Llama 3.2 11B Instruct supports 128k tokens, while Llama 2 70B Chat supports 4k tokens. That gap matters most for long documents, large codebases, retrieval-heavy agents, and conversations where earlier context must remain visible.

Which is cheaper, Llama 3.2 11B Instruct or Llama 2 70B Chat?

Llama 3.2 11B Instruct is cheaper on tracked token pricing. Llama 3.2 11B Instruct costs $0.20/1M input and $0.27/1M output tokens. Llama 2 70B Chat costs $0.50/1M input and $1.50/1M output tokens. Provider discounts or batch pricing can still change the final bill.

Is Llama 3.2 11B Instruct or Llama 2 70B Chat open source?

Llama 3.2 11B Instruct is listed under Llama 3 Community. Llama 2 70B Chat is listed under Llama 2 Community. License labels affect whether you can self-host, redistribute weights, or rely only on hosted APIs, so confirm the upstream license before deployment.

Which is better for vision, Llama 3.2 11B Instruct or Llama 2 70B Chat?

Llama 3.2 11B Instruct has the clearer documented vision signal in this comparison. If vision is mission-critical, validate it against the provider endpoint because model-level support and API-level exposure can differ.

Which is better for multimodal input, Llama 3.2 11B Instruct or Llama 2 70B Chat?

Llama 3.2 11B Instruct has the clearer documented multimodal input signal in this comparison. If multimodal input is mission-critical, validate it against the provider endpoint because model-level support and API-level exposure can differ.

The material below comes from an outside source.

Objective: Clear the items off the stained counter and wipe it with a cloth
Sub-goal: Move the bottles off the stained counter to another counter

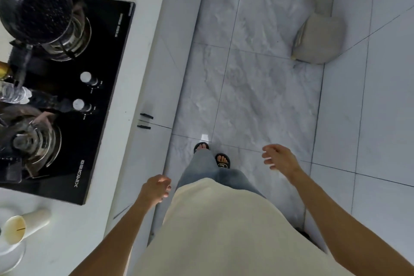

Where can I run Llama 3.2 11B Instruct and Llama 2 70B Chat?

Llama 3.2 11B Instruct is available on AWS Bedrock. Llama 2 70B Chat is available on Databricks Foundation Model Serving, Microsoft Foundry, GCP Vertex AI, Alibaba Cloud PAI-EAS, and AWS Bedrock. Provider coverage can affect latency, region availability, compliance posture, and fallback options.

Continue comparing

Last reviewed: 2026-06-04. Data sourced from public model cards and provider documentation.